Priming the Pump: Supporting Women in Tech

Supporting Women in Tech

At last check Bill and Melinda Gates’ net worth was around $97 billion dollars (USD). While the number is astounding on its own, bear in mind that this power couple has made over $50 billion in contributions to noteworthy charitable causes and foundations. They give much of their money away. What do Bill and Melinda support? Disaster relief, human development, medical research, etc. We can now add “Women in Technology” to an already notable list.

During a recent interview on NBC, Melinda Gates noted, “Women are so underrepresented in the technology sector in the United States, and yet tech is pervasive.” To bolster the profiles of women engaged in Tech, Gates launched a technology incubator in September with the goal of “getting women into tech and helping them stay there.” For Gates, herself a onetime programmer on the Microsoft team, the quest to equip young women to succeed in technology is deeply personal. When Gates went to work for Microsoft in 1983, more than 35% of computer science degrees awarded in the United States were awarded to women. Today, the number is less than 20%.

The Conversations

As Melinda Gates builds her office and team, she converses with Silicon Valley leaders about the most troubling issue in the Valley: Where are the women? Consider this: In current US and Canadian contexts, nearly 50% of all law and medical degrees are awarded to women. This represents a “doubling” of representation since the early 1980s. Meanwhile, as the need for technologists grows exponentially, fewer and fewer women are staking their flag in the technology sector. “Every company needs technology,” laments Gates, “and yet we’re graduating fewer women technologists.” “That is not good for society,” she adds, “We have to change it.” What is Melinda Gates learning from her conversations? The gendering of gaming probably led to a decline of women engaged in tech. She makes some good points. The games of the early 80s – Pong, Packman, Asteroids – were generally gender-neutral. As gamification intensified, the rise of titles focused on genres like war, football, and racing connected with an increasingly male audience. Gates calls this the “leaky pipe,” a leak that created an upstream siphoning of young women from computer science degrees and leadership in technology sectors. Compounding the trend, colleges and universities built computer science curricula around a narrow, testosterone-fueled target audience. Gates recognizes that is paradigm must shift. “If it’s completely geared towards an 18-year-old white male and they are not thinking about role models for women or problem sets they get for women, how do we keep [women] in the course?” Further, as I noted in a previous article, many of the women who make their way to Silicon Valley are often treated like third-class citizens or worse by their male counterparts.
We need to buck this trend too.

Towards Solutions

Gates believes that bolstering the participation of women in technology begins with highlighting the contributions of women who are already making significant contributions to the field. Makes sense, doesn’t it? When young women see stars like Sheryl Sandberg, Ginni Rometty, and Meg Whitman leading significant tech companies, young women are more likely to say, “That could be me twenty years from now.” Beyond the aspirational role modeling, Gates also contends that young women should be given real-time STEM opportunities that are led and sustained by women in the industry. Coding camps, enrichment classes, and technology competitions that connect women in technology with young women interested in learning more, builds skills, self-esteem, and primes the pump for further innovation. In higher education settings, leading institutions like Stanford and Harvard continue to tweak their technology offerings to move away from the gender-exclusive models that filled syllabi on the tech side of the academy for decades.
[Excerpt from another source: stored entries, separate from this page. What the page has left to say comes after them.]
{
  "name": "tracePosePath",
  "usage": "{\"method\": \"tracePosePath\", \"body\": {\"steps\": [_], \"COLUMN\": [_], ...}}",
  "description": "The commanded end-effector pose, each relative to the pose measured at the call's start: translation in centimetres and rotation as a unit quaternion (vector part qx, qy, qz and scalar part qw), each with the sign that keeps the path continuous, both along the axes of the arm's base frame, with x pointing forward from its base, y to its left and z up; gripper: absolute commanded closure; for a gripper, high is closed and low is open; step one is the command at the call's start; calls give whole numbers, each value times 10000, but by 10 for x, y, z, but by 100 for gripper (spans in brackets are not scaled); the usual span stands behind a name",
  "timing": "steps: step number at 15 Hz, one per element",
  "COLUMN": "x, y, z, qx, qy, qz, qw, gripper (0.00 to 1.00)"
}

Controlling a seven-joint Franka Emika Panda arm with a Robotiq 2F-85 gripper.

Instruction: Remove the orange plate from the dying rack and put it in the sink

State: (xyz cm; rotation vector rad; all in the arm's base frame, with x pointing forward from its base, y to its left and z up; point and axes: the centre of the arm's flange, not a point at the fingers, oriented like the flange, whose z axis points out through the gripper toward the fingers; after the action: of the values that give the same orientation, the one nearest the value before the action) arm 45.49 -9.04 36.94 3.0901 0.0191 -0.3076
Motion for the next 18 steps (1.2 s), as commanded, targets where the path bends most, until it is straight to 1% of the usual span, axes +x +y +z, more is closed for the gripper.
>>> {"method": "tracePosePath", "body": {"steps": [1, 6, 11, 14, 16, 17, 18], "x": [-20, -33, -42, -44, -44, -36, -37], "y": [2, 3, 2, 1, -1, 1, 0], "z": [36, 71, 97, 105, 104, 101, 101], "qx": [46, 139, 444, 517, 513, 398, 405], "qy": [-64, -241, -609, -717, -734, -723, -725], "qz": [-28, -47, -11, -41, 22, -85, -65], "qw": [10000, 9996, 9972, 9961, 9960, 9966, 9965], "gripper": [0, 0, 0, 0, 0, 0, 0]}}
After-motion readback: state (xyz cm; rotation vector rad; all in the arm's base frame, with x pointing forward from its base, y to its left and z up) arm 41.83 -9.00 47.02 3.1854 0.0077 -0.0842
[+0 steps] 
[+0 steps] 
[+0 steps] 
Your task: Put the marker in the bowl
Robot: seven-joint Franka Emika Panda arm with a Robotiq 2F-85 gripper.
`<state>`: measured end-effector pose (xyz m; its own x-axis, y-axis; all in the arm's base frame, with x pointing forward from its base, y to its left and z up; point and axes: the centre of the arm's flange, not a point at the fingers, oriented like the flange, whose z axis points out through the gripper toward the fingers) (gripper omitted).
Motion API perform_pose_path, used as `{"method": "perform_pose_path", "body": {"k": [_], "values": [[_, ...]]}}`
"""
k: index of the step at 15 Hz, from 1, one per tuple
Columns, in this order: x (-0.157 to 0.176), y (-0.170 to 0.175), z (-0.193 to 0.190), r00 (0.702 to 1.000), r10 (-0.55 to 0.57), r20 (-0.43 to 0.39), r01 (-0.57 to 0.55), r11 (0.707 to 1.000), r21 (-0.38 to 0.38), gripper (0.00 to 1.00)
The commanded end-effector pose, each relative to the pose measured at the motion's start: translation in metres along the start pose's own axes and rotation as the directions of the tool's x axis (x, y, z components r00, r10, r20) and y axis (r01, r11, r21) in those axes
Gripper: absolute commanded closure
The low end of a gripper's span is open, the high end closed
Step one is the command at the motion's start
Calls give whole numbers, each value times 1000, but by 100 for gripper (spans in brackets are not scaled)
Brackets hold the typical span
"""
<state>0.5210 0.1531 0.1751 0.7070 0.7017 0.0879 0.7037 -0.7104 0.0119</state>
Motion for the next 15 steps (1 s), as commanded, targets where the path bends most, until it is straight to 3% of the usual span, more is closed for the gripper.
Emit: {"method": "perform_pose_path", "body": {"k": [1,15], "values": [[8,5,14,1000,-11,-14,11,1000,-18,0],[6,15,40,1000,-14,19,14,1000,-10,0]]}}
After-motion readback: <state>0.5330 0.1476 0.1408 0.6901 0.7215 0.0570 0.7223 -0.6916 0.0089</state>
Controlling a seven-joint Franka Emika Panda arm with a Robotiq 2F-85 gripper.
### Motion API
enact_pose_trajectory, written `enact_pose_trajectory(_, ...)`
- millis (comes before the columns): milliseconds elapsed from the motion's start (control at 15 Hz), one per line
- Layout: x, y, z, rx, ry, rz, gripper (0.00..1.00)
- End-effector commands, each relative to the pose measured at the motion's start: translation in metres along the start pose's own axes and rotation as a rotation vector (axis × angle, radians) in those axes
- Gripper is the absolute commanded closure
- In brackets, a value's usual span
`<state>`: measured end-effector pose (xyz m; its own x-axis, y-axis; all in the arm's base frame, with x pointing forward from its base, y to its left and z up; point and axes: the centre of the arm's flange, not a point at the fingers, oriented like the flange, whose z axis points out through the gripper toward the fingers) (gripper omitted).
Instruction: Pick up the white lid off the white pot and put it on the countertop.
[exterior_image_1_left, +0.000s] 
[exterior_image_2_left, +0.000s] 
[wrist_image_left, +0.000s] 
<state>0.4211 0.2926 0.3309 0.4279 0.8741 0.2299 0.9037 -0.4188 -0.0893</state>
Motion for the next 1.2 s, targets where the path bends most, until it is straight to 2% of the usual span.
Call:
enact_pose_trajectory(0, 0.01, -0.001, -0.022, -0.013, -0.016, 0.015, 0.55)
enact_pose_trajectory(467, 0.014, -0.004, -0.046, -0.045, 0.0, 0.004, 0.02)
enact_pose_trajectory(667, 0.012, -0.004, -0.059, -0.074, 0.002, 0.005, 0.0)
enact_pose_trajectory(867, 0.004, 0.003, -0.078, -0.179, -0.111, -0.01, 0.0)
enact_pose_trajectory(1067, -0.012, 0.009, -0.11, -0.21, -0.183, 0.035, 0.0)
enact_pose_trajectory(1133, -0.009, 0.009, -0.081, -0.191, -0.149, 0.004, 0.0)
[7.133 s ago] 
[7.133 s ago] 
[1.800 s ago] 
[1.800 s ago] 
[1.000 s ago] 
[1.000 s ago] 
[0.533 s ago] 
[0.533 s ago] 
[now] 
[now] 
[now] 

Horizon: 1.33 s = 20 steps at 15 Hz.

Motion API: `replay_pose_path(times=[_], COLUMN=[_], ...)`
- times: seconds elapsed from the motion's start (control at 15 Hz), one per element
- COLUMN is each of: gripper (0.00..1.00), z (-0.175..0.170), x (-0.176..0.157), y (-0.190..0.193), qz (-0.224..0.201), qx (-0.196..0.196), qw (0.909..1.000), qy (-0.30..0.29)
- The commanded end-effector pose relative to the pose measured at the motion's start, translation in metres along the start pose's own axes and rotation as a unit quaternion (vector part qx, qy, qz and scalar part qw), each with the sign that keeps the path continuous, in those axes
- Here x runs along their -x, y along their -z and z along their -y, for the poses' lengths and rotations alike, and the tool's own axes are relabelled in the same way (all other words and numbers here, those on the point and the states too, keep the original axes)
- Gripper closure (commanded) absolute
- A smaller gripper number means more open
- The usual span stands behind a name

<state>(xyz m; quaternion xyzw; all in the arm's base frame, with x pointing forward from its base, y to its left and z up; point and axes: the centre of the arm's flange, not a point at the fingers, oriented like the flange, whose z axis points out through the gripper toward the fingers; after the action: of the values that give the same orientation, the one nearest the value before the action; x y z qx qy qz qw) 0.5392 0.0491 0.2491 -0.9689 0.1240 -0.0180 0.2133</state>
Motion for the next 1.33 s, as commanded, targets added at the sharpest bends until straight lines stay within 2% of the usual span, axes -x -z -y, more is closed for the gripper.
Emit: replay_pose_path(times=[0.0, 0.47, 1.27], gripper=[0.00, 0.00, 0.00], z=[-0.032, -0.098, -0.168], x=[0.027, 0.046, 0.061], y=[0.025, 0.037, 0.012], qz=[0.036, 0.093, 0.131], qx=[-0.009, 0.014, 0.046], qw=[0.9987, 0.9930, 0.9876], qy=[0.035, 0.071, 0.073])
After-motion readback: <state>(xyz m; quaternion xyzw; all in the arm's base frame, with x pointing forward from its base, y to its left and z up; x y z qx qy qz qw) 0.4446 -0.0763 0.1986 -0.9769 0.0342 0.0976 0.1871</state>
Some tech companies are already refitting their operations to attract and support talented women in technology. “Now tech companies are finally saying they care a lot about having females in the workplace,” says Gates, who sees the proof in some of the big brands from the Valley. Big outfits like Google, for example, offer generous family leave benefits that recognize that the bright MIT grad who’s developing the next big Android app may also be very excited about starting a family with her partner. Policies that police inappropriate behavior – like sexual harassment – also help technology firms create healthier environments for female workers.

Entrepreneurial Incubation

Perhaps Melinda Gates’ boldest initiative is in the realm of incubation. Her new incubation model will provide tech-savvy women with the equipment, financial support, and the mentoring they need to bring great ideas from the conceptual space to implementation. Picking on Apple (no surprise from a Gates), Melinda wonders why a watch that can monitor vital statistics doesn’t have an app that tracks menstruation. She’s right of course.

Hopefully the emerging decade will overcome the gendered trends of the current one. A rise in the roles of women in computer science degrees and growth in the number of patents attributed to women, will demonstrate that we’re making progress. I’ll do my part, what about you?